Another posted on Thursday: “kinda wish the website would say something. my Saturday is ruined if it canceled and be even worse if i go to DC and no parade.” The same man posted again on Friday night: “Website says cancelled now . . . the night before.”
“Ridiculous,” responded another ticketholder.
On Saturday afternoon, the event’s Facebook page still had no official notice of the cancellation and continued to declare the spectacle to be Washington’s “Newest Holiday Tradition!”
On the event’s Web page, there was a note about the cancellation, though by some accounts it was not added until late Friday. It said: “We are very sad to announce that the Capital Holiday Parade has been canceled due to lack of funding to pay for District of Columbia city services.”
The notice said ticketholders would receive refunds and wished readers and their families “a wonderful holiday season.”

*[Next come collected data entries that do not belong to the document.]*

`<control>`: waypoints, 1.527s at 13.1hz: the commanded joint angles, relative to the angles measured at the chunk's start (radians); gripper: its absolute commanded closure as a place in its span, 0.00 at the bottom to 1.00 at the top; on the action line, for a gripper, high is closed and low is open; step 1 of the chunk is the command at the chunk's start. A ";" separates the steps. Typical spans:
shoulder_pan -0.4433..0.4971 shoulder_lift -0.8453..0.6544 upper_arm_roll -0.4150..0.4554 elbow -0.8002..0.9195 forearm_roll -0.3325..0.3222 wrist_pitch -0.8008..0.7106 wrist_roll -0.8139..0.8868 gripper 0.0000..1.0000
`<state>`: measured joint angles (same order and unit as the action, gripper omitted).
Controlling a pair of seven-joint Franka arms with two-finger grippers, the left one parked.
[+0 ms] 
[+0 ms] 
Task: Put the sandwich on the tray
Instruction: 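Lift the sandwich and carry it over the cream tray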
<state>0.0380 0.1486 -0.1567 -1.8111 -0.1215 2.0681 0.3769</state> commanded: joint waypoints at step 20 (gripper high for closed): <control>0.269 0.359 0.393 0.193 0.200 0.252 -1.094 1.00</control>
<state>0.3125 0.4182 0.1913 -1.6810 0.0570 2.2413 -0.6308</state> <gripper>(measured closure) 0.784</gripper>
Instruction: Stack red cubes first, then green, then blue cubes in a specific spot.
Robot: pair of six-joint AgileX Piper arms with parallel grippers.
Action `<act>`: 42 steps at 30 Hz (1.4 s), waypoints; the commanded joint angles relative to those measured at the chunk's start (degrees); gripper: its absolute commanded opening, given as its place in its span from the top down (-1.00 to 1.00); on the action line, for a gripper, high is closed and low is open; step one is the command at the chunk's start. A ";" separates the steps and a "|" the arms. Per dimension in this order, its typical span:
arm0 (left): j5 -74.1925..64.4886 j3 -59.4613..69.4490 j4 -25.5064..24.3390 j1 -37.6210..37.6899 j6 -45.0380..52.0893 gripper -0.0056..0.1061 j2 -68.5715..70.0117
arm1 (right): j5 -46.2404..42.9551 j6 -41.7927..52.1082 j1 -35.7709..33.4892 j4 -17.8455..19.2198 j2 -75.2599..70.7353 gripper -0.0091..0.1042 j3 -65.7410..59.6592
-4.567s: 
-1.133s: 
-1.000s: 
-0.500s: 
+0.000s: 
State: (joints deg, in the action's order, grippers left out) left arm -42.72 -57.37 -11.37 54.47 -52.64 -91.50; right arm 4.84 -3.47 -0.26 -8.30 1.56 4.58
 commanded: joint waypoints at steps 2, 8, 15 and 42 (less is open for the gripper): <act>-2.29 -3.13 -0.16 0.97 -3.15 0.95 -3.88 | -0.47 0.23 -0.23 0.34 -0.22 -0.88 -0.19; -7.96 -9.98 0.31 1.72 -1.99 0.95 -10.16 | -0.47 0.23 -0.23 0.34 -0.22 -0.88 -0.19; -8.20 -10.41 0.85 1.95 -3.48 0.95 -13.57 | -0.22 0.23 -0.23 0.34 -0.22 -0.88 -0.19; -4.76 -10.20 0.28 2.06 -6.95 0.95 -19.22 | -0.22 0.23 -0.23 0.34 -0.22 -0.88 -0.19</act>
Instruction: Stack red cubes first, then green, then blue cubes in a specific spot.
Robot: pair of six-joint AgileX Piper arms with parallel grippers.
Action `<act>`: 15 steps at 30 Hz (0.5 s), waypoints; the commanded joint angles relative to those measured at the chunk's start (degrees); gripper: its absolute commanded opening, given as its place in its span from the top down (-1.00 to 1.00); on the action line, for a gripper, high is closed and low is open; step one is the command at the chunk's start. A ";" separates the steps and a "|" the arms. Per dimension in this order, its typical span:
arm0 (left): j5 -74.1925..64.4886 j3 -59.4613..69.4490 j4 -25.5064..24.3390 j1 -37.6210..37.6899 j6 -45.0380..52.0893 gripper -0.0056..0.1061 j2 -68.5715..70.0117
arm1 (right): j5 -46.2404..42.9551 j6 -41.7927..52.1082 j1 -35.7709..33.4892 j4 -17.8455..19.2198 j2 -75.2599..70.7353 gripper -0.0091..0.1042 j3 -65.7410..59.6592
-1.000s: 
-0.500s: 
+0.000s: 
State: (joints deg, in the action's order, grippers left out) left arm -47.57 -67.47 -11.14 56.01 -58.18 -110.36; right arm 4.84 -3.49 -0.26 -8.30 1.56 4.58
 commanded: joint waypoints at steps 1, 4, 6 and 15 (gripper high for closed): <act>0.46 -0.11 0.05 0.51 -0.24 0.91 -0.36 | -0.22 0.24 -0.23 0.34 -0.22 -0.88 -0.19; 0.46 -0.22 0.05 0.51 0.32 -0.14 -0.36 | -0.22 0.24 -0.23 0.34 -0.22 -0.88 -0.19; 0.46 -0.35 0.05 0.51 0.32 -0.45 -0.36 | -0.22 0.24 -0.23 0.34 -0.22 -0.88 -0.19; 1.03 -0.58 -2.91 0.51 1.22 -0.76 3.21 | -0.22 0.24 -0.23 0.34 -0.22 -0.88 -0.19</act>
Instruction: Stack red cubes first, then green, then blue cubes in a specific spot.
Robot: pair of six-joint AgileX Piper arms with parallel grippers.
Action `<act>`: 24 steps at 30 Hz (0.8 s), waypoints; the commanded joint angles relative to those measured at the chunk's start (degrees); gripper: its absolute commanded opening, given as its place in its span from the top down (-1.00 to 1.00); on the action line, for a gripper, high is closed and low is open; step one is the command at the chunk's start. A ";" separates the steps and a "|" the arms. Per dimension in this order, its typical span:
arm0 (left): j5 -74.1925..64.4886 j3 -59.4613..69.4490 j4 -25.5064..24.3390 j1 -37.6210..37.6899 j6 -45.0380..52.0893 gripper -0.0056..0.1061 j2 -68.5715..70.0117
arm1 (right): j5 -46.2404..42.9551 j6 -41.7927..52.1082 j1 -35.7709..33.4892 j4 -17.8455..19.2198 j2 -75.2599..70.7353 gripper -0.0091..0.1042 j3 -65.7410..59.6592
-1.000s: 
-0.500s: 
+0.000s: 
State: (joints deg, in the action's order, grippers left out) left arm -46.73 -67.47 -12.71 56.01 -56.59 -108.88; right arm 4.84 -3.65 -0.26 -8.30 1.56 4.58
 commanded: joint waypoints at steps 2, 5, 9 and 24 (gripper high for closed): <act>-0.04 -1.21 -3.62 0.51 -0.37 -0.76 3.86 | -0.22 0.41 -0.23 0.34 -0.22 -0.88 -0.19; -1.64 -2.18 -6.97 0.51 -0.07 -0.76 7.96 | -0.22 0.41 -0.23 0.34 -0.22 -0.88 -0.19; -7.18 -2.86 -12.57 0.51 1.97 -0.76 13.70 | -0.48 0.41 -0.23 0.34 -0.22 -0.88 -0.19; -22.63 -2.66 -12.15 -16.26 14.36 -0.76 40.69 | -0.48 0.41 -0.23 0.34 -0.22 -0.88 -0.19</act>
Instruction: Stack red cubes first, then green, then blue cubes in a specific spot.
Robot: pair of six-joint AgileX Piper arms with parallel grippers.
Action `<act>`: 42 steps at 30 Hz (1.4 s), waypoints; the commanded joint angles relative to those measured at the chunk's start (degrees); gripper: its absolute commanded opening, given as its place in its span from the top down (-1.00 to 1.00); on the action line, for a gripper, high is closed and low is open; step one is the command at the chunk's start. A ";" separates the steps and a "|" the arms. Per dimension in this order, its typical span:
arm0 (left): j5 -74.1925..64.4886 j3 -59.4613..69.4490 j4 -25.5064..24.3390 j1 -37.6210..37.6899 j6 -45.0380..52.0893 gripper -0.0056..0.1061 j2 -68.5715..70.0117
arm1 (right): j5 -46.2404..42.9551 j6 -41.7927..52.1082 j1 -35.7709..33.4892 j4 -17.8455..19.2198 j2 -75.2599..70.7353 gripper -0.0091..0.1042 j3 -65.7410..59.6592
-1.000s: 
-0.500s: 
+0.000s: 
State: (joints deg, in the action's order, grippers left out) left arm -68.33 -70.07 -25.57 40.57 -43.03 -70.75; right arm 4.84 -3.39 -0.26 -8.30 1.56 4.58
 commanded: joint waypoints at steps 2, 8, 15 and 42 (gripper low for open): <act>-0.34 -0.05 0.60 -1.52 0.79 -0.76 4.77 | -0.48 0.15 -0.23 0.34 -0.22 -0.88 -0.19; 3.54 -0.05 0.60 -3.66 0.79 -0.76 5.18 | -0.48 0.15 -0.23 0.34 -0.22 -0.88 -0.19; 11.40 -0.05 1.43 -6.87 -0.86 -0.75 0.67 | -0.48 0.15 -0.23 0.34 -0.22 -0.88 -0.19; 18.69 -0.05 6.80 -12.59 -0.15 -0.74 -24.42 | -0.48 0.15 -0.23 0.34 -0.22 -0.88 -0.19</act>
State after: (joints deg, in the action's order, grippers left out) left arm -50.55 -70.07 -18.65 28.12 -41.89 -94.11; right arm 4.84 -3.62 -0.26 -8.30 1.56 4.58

In the past, Asymmetrix Entertainment has primarily staged marching band competitions. Founded in 2003, the organization reported a net worth of zero in 2008 and 2009, the most recent years for which its tax returns are listed in the records of GuideStar, a nonprofit transparency organization. In 2007, Asymmetrix reported having a negative net worth of nearly $24,000.
Asymmetrix reported having three unpaid employees in 2009. Chambers reported working 40 hours a week for the group but collecting no pay. The organization listed its headquarters as an address on Crystal Brook Way in Hanover, Md., which tax records indicate is a residence co-owned by Chambers.
Back on Constitution Avenue on Saturday morning, hot dog and ice cream vendor Tuan Do declared business exceptionally slow.
“Believe me,” he said, “there’s no parade.”